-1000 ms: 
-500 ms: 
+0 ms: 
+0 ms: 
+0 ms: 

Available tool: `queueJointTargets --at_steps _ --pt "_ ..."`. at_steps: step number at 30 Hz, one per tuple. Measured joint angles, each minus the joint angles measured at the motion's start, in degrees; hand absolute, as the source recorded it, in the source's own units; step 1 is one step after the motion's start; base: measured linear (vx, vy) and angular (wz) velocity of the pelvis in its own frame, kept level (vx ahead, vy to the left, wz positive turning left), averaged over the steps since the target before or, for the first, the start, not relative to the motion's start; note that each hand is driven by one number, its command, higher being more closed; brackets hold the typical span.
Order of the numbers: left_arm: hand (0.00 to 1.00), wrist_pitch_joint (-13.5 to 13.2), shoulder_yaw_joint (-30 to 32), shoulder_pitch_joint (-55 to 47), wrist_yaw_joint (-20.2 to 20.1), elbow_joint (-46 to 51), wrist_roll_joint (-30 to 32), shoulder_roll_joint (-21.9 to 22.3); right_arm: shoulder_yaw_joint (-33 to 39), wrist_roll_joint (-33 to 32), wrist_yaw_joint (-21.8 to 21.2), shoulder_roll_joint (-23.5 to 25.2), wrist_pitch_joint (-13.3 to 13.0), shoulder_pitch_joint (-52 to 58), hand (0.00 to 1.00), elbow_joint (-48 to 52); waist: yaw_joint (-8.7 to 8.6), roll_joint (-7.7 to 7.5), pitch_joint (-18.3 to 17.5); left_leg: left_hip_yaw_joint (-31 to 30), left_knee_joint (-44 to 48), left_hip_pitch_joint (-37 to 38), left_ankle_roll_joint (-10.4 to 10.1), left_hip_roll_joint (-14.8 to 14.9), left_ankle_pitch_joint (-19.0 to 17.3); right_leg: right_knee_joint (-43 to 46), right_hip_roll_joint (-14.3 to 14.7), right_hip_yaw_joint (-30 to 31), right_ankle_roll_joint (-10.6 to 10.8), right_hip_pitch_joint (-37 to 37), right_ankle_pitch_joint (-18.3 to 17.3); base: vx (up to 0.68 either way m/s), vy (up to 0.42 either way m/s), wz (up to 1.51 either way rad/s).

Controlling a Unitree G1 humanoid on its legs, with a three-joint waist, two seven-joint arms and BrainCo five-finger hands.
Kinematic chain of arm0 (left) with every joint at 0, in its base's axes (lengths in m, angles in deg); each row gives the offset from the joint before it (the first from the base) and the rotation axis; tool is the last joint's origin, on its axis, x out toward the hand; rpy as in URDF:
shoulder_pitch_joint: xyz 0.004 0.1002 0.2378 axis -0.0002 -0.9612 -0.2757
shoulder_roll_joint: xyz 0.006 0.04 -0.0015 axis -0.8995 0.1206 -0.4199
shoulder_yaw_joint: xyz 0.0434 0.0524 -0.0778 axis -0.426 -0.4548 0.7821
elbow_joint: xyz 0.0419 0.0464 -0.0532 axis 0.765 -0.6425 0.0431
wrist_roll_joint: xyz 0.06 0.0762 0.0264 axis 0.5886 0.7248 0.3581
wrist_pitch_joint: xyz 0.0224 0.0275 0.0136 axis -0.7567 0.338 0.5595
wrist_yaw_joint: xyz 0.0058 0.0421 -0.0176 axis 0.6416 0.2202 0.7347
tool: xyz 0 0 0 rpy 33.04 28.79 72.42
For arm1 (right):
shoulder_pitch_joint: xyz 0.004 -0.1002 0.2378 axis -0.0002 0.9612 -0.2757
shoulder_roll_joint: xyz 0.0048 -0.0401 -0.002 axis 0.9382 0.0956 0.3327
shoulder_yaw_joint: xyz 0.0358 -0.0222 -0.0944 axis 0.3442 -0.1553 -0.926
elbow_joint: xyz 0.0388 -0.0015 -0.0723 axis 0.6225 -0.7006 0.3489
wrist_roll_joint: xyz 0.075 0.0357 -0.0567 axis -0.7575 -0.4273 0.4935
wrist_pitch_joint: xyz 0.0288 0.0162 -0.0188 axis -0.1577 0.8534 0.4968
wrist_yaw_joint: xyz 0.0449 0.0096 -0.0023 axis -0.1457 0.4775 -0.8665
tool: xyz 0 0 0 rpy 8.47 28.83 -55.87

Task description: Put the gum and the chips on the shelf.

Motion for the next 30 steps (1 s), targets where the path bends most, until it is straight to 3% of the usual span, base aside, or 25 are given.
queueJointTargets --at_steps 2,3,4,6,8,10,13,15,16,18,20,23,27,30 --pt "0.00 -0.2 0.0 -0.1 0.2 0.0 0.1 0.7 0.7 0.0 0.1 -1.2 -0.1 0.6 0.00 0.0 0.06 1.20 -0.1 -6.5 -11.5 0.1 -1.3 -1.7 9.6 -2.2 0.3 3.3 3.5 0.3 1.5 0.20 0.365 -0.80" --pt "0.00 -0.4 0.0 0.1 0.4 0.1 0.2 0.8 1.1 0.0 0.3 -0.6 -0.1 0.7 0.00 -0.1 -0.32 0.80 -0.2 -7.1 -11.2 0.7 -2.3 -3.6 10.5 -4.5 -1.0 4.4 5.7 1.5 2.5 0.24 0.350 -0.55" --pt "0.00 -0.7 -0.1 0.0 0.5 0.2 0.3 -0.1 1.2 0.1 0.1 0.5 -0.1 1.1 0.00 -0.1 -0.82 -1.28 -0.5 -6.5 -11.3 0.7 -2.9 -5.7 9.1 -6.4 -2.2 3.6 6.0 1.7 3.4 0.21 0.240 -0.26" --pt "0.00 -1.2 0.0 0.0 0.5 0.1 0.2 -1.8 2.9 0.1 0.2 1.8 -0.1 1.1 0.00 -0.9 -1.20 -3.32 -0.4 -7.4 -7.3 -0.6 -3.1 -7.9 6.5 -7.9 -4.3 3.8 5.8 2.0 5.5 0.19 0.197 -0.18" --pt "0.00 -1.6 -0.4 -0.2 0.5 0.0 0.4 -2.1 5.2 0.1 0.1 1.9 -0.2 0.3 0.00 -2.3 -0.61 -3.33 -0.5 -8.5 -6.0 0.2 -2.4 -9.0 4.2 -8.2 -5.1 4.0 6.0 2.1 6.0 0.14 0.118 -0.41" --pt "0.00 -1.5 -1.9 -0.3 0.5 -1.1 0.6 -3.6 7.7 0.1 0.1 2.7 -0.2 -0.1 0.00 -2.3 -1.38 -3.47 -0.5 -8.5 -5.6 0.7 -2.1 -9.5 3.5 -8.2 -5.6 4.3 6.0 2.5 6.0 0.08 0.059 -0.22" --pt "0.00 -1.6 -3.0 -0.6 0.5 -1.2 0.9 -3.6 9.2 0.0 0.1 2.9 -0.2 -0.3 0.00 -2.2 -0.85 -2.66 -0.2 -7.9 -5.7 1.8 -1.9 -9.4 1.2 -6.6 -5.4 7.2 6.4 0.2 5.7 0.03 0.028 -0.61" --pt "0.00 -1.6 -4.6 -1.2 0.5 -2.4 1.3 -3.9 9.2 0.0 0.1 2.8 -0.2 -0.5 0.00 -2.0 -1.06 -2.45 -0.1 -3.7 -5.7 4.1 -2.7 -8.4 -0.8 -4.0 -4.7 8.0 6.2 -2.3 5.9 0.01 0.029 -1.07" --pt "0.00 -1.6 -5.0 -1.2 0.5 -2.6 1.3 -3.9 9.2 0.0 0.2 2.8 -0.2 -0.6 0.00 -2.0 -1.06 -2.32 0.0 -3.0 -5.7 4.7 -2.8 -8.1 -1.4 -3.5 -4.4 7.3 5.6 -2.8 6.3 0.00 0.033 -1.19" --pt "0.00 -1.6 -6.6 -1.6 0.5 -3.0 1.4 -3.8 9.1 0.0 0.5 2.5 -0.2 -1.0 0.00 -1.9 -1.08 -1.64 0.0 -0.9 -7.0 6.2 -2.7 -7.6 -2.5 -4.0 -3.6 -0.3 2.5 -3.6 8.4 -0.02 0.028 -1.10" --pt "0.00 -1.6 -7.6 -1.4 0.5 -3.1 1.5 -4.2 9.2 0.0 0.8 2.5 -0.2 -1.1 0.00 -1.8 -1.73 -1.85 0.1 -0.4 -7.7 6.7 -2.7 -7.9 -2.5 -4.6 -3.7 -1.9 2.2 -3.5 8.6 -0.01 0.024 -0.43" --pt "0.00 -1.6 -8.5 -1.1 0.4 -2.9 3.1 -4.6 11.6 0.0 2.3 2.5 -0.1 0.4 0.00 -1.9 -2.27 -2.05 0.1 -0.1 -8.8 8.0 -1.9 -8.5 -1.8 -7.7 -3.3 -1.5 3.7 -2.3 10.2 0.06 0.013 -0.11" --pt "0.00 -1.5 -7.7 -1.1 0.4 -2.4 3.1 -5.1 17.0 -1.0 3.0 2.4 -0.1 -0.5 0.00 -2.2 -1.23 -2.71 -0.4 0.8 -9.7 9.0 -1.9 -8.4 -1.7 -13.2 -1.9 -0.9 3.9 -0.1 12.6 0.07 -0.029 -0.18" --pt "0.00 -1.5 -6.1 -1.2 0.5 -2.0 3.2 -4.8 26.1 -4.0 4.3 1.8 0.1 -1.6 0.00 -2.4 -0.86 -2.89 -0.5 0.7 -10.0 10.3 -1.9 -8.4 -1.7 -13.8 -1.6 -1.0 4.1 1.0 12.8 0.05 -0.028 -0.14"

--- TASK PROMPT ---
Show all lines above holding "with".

--- OUTPUT ---
Controlling a Unitree G1 humanoid on its legs, with a three-joint waist, two seven-joint arms and BrainCo five-finger hands.
Kinematic chain of arm0 (left) with every joint at 0, in its base's axes (lengths in m, angles in deg); each row gives the offset from the joint before it (the first from the base) and the rotation axis; tool is the last joint's origin, on its axis, x out toward the hand; rpy as in URDF:

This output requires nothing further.